- _EXERCISE DETAILS_
Please return the lines of the data below, word for word, from the first line through the line containing "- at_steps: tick".

- _INFORMATION SHOWN_
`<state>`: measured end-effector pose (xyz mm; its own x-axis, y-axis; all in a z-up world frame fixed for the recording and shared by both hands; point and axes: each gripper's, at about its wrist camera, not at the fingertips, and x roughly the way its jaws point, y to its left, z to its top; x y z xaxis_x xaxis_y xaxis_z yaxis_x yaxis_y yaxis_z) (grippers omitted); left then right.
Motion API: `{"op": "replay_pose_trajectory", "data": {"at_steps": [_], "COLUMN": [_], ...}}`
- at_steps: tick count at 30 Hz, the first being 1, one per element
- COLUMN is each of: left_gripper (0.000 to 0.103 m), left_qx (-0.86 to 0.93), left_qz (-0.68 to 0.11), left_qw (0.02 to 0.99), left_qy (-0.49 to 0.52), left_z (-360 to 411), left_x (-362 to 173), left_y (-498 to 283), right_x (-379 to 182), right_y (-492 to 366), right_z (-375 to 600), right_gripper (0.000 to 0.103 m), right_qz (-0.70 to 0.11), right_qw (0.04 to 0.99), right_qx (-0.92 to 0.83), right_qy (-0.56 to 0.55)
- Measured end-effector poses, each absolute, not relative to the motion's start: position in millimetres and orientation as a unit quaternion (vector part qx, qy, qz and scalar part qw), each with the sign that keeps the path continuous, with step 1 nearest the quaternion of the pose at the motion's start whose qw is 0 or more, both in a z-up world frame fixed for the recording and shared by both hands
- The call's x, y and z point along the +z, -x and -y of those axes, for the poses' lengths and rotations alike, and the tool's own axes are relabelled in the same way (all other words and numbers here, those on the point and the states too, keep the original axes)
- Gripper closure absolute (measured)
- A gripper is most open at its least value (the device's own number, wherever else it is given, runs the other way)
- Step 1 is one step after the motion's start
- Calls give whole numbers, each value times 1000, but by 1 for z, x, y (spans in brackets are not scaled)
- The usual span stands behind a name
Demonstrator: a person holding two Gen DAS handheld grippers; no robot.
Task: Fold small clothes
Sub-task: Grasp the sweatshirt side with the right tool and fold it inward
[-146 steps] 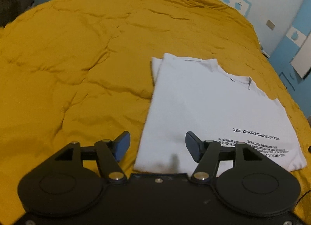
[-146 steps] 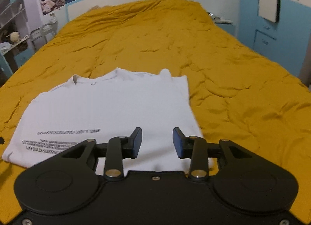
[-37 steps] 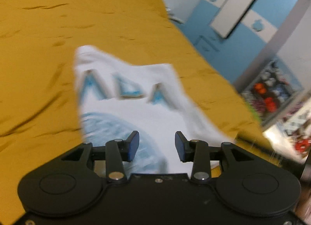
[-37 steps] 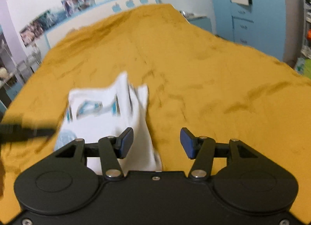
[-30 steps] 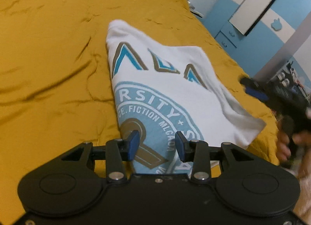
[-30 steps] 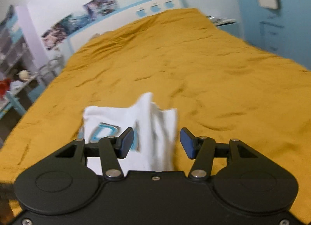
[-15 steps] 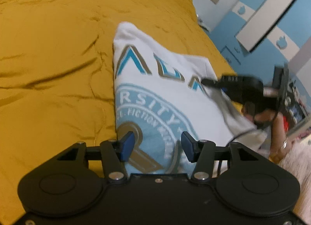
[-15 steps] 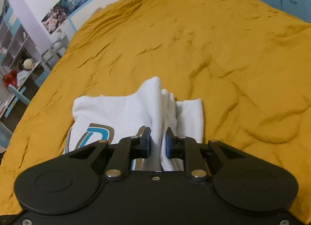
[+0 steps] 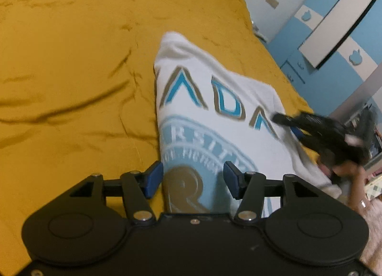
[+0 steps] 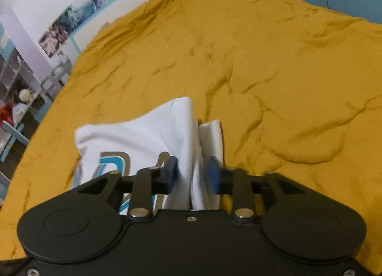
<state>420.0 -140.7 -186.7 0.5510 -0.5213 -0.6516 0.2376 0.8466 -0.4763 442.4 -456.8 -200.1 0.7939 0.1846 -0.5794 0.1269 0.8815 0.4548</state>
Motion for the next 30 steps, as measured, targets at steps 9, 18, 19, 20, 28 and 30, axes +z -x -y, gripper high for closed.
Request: {"op": "replay_pose_trajectory", "data": {"at_steps": [9,18,19,20,28,30], "left_gripper": [47,49,49,49,47,47], "left_qx": [-198,-191,-195,-198,-199,-200], "left_qz": [-422,-453,-453,-452,-461,-460], "left_qw": [864,844,844,845,840,841], "left_qy": [191,213,211,209,206,201], "left_z": [129,136,136,136,122,118], "left_x": [-185,-201,-198,-196,-204,-199], "left_y": [-431,-419,-418,-417,-408,-401], "right_x": [-159,-173,-166,-159,-206,-207], "right_y": [-337,-322,-315,-311,-320,-317], "right_z": [449,434,432,435,449,450], "right_gripper": [62,96,97,98,99,97], "right_qz": [-338,-344,-331,-320,-368,-358], "right_qw": [919,911,916,920,896,899], "right_qx": [35,26,20,13,-13,-16], "right_qy": [-200,-229,-226,-226,-248,-252]}}
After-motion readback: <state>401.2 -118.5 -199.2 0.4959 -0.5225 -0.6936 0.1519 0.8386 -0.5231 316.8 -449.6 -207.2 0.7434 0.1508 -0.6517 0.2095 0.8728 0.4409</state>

- _TASK RESULT_
`<state>`: measured end-effector pose (xyz mm; its own x-axis, y-axis; all in a z-up world frame fixed for the recording and shared by both hands; point and axes: each gripper's, at about its wrist camera, not at the fingertips, and x roughly the way its jaws point, y to its left, z to its top; x y z xaxis_x xaxis_y xaxis_z yaxis_x yaxis_y yaxis_z) (grippers omitted); left then right.
Motion API: `{"op": "replay_pose_trajectory", "data": {"at_steps": [_], "COLUMN": [_], ...}}`
- at_steps: tick count at 30 Hz, the first being 1, one per element

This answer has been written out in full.